MSF et SOS Méditerranée ont aménagé trois conteneurs. Le plus grand, à l'arrière du bateau, peut héberger 150 hommes. Le plus petit, à l'autre extrémité, 50 femmes et enfants. Entre les deux, il y a les sanitaires et une clinique avec trois salles : une salle pour l'urgence, une salle d'accouchement et la troisième pour la surveillance.

Lucas est médecin urgentiste pour Médecins sans frontière : "On peut gérer les situations de déshydratation, les soins pour les femmes enceintes, les traumas causés pendant la détention en Libye ou pendant le trajet. Mais on ne fait pas d'intervention chirurgicale. On a mis en place un système d'évacuation où la patient peut être amené au niveau du pont haut et donc on peut organiser rapidement une évacuation." Une évacuation par hélicoptère, qui nécessite donc la coopération des gardes-côtes.

La salle d'urgence à bord de l'Ocean Viking
La salle d'urgence à bord de l'Ocean Viking © Radio France / Thibault Lefèvre
La salle d'acouchement à bord de l'Ocean Viking
La salle d'acouchement à bord de l'Ocean Viking © Radio France / Thibault Lefèvre

Marina est la sage-femme à bord. C'est la deuxième fois qu'elle participe à une mission de MSF et de SOS méditerranée. La première fois, c'était à bord de l'Aquarius, il y a deux ans, pendant l'hiver. Elle se souvient parfaitement de ce 10 décembre 2016 :

"_Une femme venait d'être secourue. Elle venait du Nigéria. Elle a accouché à 4 h du matin le lendemain, par terre, 14 heures après le sauvetage, le 11 décembre. C'était son second enfant donc le travail a été rapide. À ce moment-là, on a eu un nouveau sauvetage avec plus de 500 personnes à bord. On a été très occupés. J'ai dû l'abandonner un moment. Le bébé n'allait pas bien. J'ai pensé à une évacuation d'urgence mais mon boss m'a dit qu'au minimum, ça prendrait 5 heures. Je devais donc faire quelque chose et quand finalement, nous avions décidé de malgré tout essayer de l'évacuer, le bébé est né. Un petit garçon. 3,18 kilos. Son prénom est Favour (Faveur). Et vous savez pourquoi elle l'a appelé comme ça ? Car elle était en Libye, et à force de demander au passeur de pouvoir monter à bord gratuitement, à force d'insister, le passeur a accepté, c'est pour cette raison qu'il s'appelle Favour._"
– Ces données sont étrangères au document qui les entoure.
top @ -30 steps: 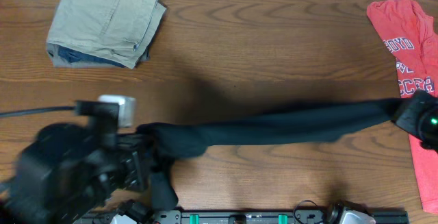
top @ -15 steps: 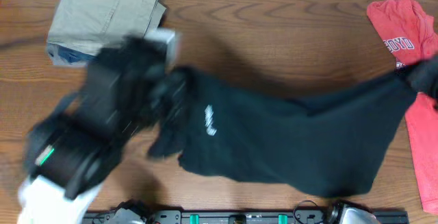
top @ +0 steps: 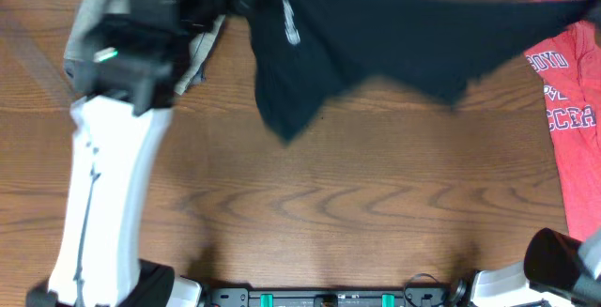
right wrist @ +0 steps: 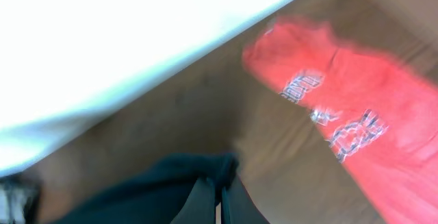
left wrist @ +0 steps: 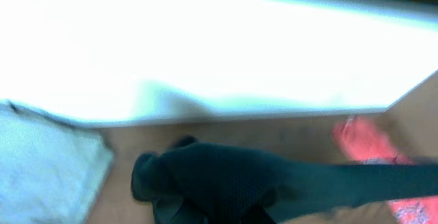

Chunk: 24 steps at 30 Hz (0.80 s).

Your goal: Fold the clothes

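Observation:
The black garment (top: pixel 376 35) hangs in the air, stretched wide across the far side of the table, with a white logo near its left end. My left gripper (left wrist: pixel 226 214) is shut on its left corner; the black cloth (left wrist: pixel 233 179) bunches over the fingers and hides them. My right gripper (right wrist: pixel 220 207) is shut on the garment's right corner (right wrist: pixel 185 172). In the overhead view the left arm (top: pixel 103 157) reaches up along the left side, and the right gripper lies past the top right edge.
A red shirt (top: pixel 573 91) with white lettering lies at the right edge of the table, also in the right wrist view as the red shirt (right wrist: pixel 356 114). The folded khaki pile (top: pixel 202 49) sits at the back left, mostly hidden behind my left arm. Brown tabletop (top: pixel 329 213) lies below the garment.
Both grippers have risen and moved to the far side with the black garment. It was half-lifted over the table's middle; now it hangs stretched high between them.
First the black garment lay flat mid-table, my left gripper shut on its near left corner and my right gripper open beside its right corner. Then the right fingers stood around that corner. Then both held it partly raised, and now it hangs spread between them.

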Motion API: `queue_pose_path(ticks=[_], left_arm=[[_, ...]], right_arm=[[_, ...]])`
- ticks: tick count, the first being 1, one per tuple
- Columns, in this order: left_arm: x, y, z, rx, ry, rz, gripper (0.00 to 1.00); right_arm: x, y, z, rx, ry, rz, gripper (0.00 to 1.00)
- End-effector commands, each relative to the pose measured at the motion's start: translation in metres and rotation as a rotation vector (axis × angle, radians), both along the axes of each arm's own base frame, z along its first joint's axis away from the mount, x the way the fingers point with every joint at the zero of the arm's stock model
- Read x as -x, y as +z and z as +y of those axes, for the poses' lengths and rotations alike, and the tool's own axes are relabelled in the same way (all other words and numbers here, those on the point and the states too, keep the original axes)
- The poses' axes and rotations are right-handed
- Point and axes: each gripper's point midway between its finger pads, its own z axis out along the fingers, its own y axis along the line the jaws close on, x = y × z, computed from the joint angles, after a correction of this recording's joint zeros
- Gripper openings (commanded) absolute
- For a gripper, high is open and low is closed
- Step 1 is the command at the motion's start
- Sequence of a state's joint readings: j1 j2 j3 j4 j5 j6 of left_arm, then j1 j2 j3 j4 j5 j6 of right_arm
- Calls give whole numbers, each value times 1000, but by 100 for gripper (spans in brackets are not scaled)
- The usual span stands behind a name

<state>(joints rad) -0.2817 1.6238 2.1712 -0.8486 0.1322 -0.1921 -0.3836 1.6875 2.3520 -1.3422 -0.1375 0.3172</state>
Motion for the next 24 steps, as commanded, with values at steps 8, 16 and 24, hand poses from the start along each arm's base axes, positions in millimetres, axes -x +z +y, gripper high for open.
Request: queue_pose_path(ticks=[8,16,24], left_arm=[[37,12,5,1,-75,59,6],[20,-175,-22,-52,-159,673,6],[64,-255,-35,-130,-218,967,6]], right_arm=[[77,38,-16,39,-101,-8,1],[64,-72,17,-100,24,370,1],[77,-146,37,-188,71,602,1]])
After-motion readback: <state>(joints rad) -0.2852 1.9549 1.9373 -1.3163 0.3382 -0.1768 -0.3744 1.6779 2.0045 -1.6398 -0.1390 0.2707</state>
Près de trois ans après la naissance de Favour, Marina est resté en contact avec la famille. Elle vit aujourd'hui en Italie et Favour ira bientôt à l'école. 

Marina, sage-femme à bord de l'Ocean Viking
Marina, sage-femme à bord de l'Ocean Viking © Radio France / Thibault Lefèvre

Si la sage-femme avoue qu'elle n'oubliera jamais cette journée et surtout ce dénouement heureux, elle est rassurée de repartir en mission dans de bien meilleures conditions : 

On a  désormais une salle d'accouchement. On est prêt. C'est un espace privé qui est réservé pour les femmes enceintes. Sur l'Aquarius, on n'avait pas d'intimité. Ça s'est beaucoup amélioré.

Les 24 humanitaires de l'équipage sont donc prêts, mais ce n'est pas encore le cas du bateau. Tous les canots de sauvetage ne sont pas encore installés, il faut aussi gérer le ravitaillement, terminer quelques travaux d'entretien avant de partir en mer. À 13 nœuds de moyenne, l'Ocean Viking devrait mettre entre trois et quatre jours pour rejoindre la Méditerranée centrale.